Raw data.
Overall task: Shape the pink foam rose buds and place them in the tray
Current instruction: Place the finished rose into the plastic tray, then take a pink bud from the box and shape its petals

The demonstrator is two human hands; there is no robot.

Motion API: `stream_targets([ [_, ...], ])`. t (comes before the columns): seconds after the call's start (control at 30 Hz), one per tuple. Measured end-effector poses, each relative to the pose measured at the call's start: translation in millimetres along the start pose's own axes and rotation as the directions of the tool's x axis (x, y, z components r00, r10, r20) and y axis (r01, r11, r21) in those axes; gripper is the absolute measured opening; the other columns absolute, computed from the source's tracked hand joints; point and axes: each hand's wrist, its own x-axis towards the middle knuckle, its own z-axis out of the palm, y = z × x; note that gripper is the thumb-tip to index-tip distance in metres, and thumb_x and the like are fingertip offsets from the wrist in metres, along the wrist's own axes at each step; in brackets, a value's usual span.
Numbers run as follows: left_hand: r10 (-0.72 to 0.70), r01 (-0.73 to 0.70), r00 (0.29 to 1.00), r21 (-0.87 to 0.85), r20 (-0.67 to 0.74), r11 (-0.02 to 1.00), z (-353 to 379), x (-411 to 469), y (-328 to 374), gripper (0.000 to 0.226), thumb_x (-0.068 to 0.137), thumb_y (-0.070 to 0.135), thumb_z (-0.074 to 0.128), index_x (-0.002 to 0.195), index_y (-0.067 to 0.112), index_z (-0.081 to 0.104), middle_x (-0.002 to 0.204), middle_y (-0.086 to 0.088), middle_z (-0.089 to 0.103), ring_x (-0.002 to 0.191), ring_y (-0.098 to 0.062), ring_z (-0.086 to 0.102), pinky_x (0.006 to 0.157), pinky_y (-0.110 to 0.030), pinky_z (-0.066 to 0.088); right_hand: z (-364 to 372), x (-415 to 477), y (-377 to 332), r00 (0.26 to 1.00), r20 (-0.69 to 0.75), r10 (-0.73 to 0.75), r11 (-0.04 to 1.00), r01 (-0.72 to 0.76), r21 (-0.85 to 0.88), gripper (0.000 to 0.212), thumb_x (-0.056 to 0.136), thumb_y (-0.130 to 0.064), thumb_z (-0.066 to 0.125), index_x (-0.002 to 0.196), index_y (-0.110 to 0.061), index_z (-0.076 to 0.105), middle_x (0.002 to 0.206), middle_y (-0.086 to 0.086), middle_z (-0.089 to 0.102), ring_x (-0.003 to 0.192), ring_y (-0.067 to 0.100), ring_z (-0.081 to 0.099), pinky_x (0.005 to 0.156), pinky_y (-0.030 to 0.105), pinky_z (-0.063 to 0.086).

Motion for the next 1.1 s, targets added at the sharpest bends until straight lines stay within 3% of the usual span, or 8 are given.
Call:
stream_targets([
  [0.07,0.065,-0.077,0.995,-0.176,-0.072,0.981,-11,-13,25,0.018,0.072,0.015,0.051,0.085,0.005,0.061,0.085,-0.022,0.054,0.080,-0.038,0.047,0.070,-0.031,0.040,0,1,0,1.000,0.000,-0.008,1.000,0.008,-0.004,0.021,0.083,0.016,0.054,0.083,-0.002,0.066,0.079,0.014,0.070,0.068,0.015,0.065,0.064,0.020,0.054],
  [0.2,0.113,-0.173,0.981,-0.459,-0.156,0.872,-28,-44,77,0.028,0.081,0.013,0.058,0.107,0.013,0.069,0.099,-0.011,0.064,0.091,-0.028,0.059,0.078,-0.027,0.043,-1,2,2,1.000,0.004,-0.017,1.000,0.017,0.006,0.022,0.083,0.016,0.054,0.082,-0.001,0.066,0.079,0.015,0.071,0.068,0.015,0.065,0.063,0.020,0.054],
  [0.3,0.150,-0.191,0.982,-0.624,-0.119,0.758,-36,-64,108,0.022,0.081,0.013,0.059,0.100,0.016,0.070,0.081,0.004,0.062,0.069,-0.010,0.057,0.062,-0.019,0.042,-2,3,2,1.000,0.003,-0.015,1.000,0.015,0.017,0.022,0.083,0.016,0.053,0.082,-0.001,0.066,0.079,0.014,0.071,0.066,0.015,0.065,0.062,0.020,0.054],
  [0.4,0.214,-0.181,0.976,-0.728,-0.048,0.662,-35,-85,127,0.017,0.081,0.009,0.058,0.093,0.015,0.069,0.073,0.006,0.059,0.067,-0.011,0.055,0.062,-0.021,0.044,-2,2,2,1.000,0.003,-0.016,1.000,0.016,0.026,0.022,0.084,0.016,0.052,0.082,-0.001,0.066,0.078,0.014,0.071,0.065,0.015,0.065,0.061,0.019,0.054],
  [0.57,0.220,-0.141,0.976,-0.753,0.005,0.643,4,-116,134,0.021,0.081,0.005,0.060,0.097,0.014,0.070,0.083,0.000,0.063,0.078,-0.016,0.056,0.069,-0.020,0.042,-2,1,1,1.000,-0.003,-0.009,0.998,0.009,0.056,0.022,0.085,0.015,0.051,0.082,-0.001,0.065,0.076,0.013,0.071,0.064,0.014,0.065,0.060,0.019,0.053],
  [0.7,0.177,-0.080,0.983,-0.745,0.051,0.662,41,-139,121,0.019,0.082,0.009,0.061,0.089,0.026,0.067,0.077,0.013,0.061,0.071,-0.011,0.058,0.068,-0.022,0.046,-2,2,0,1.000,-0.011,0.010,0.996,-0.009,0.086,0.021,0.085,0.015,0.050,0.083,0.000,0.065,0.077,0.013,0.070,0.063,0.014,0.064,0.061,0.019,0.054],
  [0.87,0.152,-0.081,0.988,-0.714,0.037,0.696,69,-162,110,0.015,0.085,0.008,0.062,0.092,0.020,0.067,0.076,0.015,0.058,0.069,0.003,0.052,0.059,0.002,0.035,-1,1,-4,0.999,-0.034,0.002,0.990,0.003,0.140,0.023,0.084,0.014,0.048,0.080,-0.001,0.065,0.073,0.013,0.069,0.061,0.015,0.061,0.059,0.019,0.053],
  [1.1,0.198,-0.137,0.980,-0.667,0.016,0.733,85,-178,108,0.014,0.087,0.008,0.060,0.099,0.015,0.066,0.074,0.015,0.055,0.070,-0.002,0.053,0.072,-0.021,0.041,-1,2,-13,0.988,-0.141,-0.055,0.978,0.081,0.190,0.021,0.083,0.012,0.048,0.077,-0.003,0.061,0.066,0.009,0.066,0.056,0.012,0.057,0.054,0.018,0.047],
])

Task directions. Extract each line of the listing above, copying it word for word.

Exercise output.
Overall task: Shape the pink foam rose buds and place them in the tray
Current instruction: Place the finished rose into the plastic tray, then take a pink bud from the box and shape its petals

The demonstrator is two human hands; there is no robot.

Motion API: `stream_targets([ [_, ...], ])`. t (comes before the columns): seconds after the call's start (control at 30 Hz), one per tuple. Measured end-effector poses, each relative to the pose measured at the call's start: translation in millimetres along the start pose's own axes and rotation as the directions of the tool's x axis (x, y, z components r00, r10, r20) and y axis (r01, r11, r21) in those axes; gripper is the absolute measured opening; the other columns absolute, computed from the source's tracked hand joints; point and axes: each hand's wrist, its own x-axis towards the middle knuckle, its own z-axis out of the palm, y = z × x; note that gripper is the thumb-tip to index-tip distance in metres, and thumb_x and the like are fingertip offsets from the wrist in metres, along the wrist's own axes at each step; in brackets, a value's usual span.
Numbers run as follows: left_hand: r10 (-0.72 to 0.70), r01 (-0.73 to 0.70), r00 (0.29 to 1.00), r21 (-0.87 to 0.85), r20 (-0.67 to 0.74), r11 (-0.02 to 1.00), z (-353 to 379), x (-411 to 469), y (-328 to 374), gripper (0.000 to 0.226), thumb_x (-0.068 to 0.137), thumb_y (-0.070 to 0.135), thumb_z (-0.074 to 0.128), index_x (-0.002 to 0.195), index_y (-0.067 to 0.112), index_z (-0.081 to 0.104), middle_x (-0.002 to 0.204), middle_y (-0.086 to 0.088), middle_z (-0.089 to 0.103), ring_x (-0.002 to 0.191), ring_y (-0.098 to 0.062), ring_z (-0.086 to 0.102), pinky_x (0.006 to 0.157), pinky_y (-0.110 to 0.030), pinky_z (-0.066 to 0.088); right_hand: z (-364 to 372), x (-415 to 477), y (-377 to 332), r00 (0.26 to 1.00), r20 (-0.69 to 0.75), r10 (-0.73 to 0.75), r11 (-0.04 to 1.00), r01 (-0.72 to 0.76), r21 (-0.85 to 0.88), gripper (0.000 to 0.212), thumb_x (-0.056 to 0.136), thumb_y (-0.130 to 0.064), thumb_z (-0.066 to 0.125), index_x (-0.002 to 0.196), index_y (-0.110 to 0.061), index_z (-0.076 to 0.105), middle_x (0.002 to 0.206), middle_y (-0.086 to 0.086), middle_z (-0.089 to 0.102), ring_x (-0.003 to 0.192), ring_y (-0.067 to 0.100), ring_z (-0.081 to 0.099), pinky_x (0.005 to 0.156), pinky_y (-0.030 to 0.105), pinky_z (-0.063 to 0.086).

Motion for the next 1.1 s, targets added at the sharpest bends until straight lines stay within 3% of the usual span, or 8 are given.
Call:
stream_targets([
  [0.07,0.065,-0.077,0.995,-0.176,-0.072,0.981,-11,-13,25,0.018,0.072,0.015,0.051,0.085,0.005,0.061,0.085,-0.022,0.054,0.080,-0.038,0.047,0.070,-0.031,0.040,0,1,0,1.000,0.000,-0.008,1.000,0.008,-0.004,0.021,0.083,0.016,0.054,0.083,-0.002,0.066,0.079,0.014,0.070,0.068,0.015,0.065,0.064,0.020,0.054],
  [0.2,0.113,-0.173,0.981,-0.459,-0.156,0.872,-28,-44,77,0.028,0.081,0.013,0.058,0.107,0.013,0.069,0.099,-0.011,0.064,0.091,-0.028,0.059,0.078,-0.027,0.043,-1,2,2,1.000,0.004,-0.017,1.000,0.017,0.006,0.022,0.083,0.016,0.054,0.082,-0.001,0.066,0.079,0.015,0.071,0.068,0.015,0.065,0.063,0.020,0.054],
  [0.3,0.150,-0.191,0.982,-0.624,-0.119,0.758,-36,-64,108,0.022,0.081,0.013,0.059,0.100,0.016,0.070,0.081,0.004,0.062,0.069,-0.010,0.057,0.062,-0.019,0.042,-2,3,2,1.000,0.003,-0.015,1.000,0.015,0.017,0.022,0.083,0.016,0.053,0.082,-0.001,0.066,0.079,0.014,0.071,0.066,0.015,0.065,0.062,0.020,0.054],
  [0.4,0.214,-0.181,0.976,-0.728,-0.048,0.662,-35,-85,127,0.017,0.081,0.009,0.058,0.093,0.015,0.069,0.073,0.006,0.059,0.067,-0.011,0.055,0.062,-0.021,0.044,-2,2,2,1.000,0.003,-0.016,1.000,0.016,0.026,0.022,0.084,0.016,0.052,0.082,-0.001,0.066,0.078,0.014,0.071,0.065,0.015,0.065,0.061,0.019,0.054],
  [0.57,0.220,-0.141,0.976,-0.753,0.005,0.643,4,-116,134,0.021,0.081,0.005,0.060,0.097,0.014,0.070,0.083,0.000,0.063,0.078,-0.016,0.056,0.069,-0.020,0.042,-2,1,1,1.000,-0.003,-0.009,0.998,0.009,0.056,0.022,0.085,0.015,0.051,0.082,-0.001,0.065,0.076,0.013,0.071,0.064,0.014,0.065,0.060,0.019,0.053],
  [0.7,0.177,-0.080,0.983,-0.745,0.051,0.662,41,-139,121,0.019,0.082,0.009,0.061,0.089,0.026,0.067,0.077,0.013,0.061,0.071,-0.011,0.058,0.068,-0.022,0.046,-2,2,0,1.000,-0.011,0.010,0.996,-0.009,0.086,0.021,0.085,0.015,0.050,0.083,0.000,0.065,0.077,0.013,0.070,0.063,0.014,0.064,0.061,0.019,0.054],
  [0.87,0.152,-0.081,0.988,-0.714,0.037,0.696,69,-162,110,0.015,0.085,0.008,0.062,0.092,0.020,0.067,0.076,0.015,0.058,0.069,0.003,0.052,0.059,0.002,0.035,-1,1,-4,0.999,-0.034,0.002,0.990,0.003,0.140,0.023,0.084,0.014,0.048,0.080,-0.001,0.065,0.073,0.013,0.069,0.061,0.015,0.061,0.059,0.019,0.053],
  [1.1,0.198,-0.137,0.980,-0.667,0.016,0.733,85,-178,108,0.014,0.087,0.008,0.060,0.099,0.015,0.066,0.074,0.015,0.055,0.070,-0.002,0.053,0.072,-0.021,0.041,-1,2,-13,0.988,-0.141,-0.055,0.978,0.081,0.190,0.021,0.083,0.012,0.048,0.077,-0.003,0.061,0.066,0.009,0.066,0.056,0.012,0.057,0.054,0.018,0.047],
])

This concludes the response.